0

I have calculated statistical values and written them to a csv file. The nan values are replaced with zeros. There are rows with only zeros and there are rows with both 0 and 0.0 values only. How can I delete these rows? According to the attached image rows number 5 , 6 (only 0.0s), 9 and 11 (both 0s and 0.0s) needs to get deleted. enter image description here

import pandas as pd
all_df = pd.read_csv('source.csv')
all_df.dropna(subset=df_all.columns.tolist()[1:], how='all', inplace=True)
all_df.fillna(0, inplace=True)
all_df.to_csv('outfile.csv', index=False)
seralouk
  • 30,938
  • 9
  • 118
  • 133
Hasa
  • 145
  • 2
  • 10
  • 1
    Please do not post images instead of data.
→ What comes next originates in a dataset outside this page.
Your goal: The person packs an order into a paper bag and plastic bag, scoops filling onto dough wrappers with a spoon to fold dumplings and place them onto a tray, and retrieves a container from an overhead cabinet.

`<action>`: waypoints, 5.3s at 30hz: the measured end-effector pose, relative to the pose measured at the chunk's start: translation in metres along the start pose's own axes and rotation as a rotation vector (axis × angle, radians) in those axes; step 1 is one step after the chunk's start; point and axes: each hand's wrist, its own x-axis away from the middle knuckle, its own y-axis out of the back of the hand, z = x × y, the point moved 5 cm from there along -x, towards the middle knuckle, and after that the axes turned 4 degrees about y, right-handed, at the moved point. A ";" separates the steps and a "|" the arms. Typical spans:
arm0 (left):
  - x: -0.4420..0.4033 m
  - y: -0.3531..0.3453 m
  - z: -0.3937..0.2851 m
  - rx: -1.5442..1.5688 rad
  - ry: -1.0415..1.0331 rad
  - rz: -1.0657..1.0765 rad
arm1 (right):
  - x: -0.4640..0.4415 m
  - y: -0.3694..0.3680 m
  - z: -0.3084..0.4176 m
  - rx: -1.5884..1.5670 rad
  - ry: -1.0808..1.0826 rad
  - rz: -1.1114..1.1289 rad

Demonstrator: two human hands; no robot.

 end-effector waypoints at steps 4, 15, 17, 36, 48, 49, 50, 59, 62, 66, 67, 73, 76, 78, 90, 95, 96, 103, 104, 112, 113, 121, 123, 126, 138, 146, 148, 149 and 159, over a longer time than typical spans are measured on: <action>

It would be a good idea to read and conform to: [How to make good reproducible pandas examples](https://stackoverflow.com/questions/20109391/how-to-make-good-reproducible-pandas-examples) – sophros Jul 15 '19 at 10:23
  • 1
    Possible duplicate of [delete rows based on a condition in pandas](https://stackoverflow.com/questions/41833624/delete-rows-based-on-a-condition-in-pandas) – sophros Jul 15 '19 at 10:24
  • @sophros I couln't find the answer in that post. – Hasa Jul 15 '19 at 10:55

1 Answers1

2

Use all_df[(all_df.T != 0).any()] or all_df[(all_df != 0).any(axis=1)]:

all_df = pd.DataFrame({'a':[0,0,0,1], 'b':[0,0,0,1]})
print all_df
   a  b
0  0  0
1  0  0
2  0  0
3  1  1
all_df = all_df[(all_df.T != 0).any()]
all_df
   a  b
3  1  1

EDIT 1: After looking at your data, a solution is to convert all numerical columns to float and then do the operations. This problem arises from the way the initial data were saved into the .csv file.

all_df = pd.read_csv('/Users/me/Downloads/Test11.csv')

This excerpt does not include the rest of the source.